• Working data
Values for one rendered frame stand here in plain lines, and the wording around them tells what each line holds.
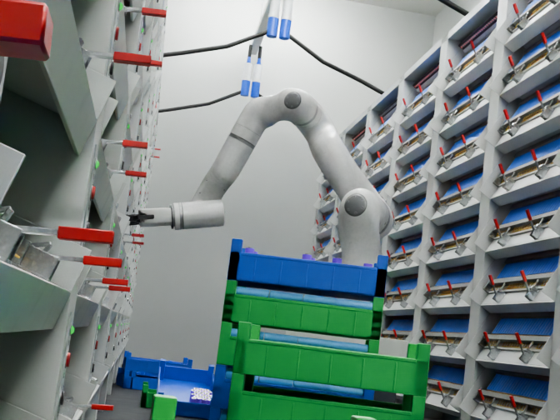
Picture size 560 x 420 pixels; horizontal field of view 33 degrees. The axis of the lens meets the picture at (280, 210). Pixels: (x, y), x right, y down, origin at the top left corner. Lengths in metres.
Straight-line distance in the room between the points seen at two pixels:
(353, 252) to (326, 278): 0.87
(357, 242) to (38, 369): 1.68
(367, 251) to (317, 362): 1.20
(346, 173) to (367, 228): 0.21
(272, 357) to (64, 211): 0.52
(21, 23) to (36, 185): 0.90
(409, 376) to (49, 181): 0.67
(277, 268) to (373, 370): 0.39
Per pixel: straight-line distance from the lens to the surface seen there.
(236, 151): 2.89
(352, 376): 1.47
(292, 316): 1.78
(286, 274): 1.78
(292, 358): 1.47
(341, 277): 1.78
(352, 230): 2.63
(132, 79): 1.81
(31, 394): 1.06
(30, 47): 0.18
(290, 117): 2.79
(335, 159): 2.75
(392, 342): 2.47
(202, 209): 2.89
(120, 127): 1.79
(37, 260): 0.87
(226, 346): 1.78
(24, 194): 1.07
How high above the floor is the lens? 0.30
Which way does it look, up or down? 8 degrees up
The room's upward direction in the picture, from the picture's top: 7 degrees clockwise
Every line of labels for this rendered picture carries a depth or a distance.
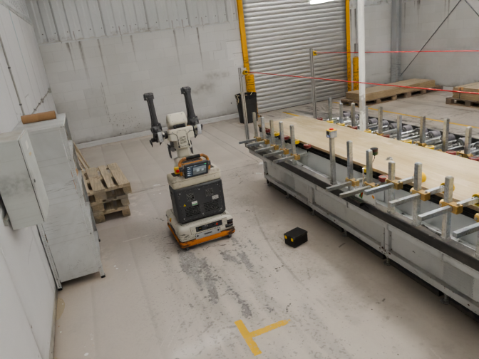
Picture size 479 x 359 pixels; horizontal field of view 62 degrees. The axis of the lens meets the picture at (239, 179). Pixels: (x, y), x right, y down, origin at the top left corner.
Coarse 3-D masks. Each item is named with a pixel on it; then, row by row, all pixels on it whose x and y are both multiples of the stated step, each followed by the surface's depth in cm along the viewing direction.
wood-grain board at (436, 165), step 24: (288, 120) 556; (312, 120) 538; (312, 144) 432; (336, 144) 421; (360, 144) 410; (384, 144) 400; (408, 144) 391; (384, 168) 337; (408, 168) 330; (432, 168) 324; (456, 168) 318; (456, 192) 276
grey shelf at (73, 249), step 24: (48, 120) 384; (48, 144) 346; (72, 144) 414; (48, 168) 351; (72, 168) 443; (48, 192) 357; (72, 192) 364; (48, 216) 362; (72, 216) 370; (48, 240) 368; (72, 240) 376; (96, 240) 448; (72, 264) 383; (96, 264) 392
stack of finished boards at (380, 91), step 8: (408, 80) 1123; (416, 80) 1106; (424, 80) 1090; (432, 80) 1083; (368, 88) 1081; (376, 88) 1065; (384, 88) 1050; (392, 88) 1036; (400, 88) 1045; (408, 88) 1056; (416, 88) 1067; (352, 96) 1049; (368, 96) 1011; (376, 96) 1021; (384, 96) 1031
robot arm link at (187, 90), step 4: (184, 88) 449; (188, 88) 449; (188, 92) 449; (188, 96) 450; (188, 100) 450; (188, 104) 452; (192, 108) 453; (192, 112) 453; (192, 116) 454; (196, 116) 456; (188, 120) 457
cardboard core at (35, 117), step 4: (44, 112) 387; (48, 112) 387; (52, 112) 387; (24, 116) 380; (28, 116) 381; (32, 116) 382; (36, 116) 383; (40, 116) 384; (44, 116) 385; (48, 116) 386; (52, 116) 387; (24, 120) 380; (28, 120) 381; (32, 120) 382; (36, 120) 384; (40, 120) 386
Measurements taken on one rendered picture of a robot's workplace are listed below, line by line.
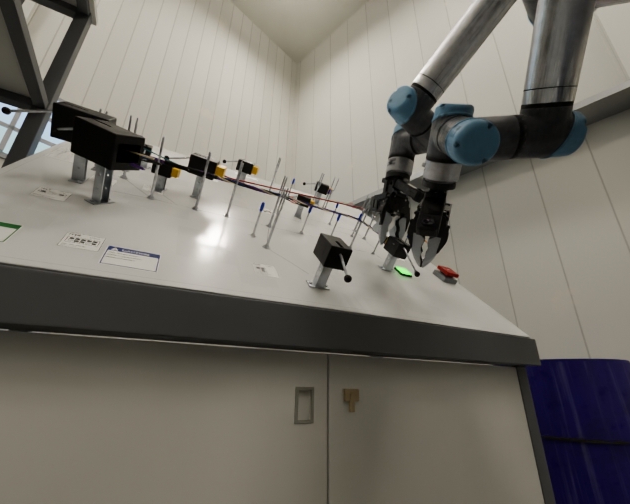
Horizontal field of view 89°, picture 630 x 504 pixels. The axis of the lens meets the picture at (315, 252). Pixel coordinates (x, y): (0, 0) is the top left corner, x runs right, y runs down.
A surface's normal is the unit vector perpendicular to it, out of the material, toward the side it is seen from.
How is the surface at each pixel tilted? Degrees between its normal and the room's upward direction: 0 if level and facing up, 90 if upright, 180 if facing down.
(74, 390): 90
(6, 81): 180
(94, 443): 90
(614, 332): 90
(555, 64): 129
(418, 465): 90
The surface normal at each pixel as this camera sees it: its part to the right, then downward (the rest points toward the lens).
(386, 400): 0.48, -0.33
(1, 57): -0.02, 0.92
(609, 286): -0.68, -0.29
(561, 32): -0.51, 0.34
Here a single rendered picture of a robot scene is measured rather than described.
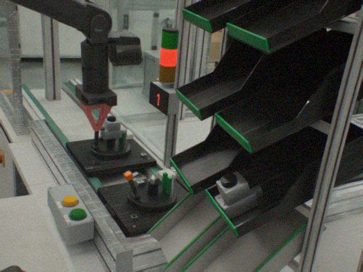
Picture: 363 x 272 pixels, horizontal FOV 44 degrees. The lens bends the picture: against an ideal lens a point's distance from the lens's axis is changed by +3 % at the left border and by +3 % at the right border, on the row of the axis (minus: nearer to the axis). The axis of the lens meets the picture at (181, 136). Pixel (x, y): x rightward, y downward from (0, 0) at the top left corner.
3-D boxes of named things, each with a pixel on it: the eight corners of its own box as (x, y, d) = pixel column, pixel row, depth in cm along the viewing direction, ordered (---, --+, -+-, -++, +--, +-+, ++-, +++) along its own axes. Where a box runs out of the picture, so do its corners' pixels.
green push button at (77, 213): (72, 224, 116) (72, 217, 115) (67, 216, 119) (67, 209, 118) (87, 221, 118) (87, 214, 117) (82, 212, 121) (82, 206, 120)
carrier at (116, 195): (129, 239, 112) (132, 196, 107) (96, 193, 131) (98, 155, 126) (209, 218, 124) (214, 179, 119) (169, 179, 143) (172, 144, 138)
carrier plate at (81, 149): (87, 177, 139) (87, 171, 138) (65, 147, 158) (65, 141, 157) (156, 165, 151) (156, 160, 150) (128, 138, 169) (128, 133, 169)
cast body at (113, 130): (104, 140, 148) (105, 120, 145) (99, 135, 152) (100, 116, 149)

• Task goal
Starting at the first line of the listing above, write out each line exactly and nothing else until you reach the line containing "(277, 268) to (373, 370): 0.39", which is included as well; omit all pictures.

• Solution below
Values for one rendered frame stand here in plain lines, and the wording around them tells what each line holds.
Picture size 560 x 420 pixels; horizontal field of view 33 degrees. The axis of the lens meets the picture at (280, 210). Pixels: (x, y), x right, y down, origin at the top left corner. Lengths in metres.
Straight-line distance in the room between the points seen at two pixels:
(353, 252) to (326, 278): 0.87
(357, 242) to (38, 369): 1.68
(367, 251) to (317, 362): 1.20
(346, 173) to (367, 228): 0.21
(272, 357) to (64, 211): 0.52
(21, 23) to (36, 185): 0.90
(409, 376) to (49, 181): 0.67
(277, 268) to (373, 370): 0.39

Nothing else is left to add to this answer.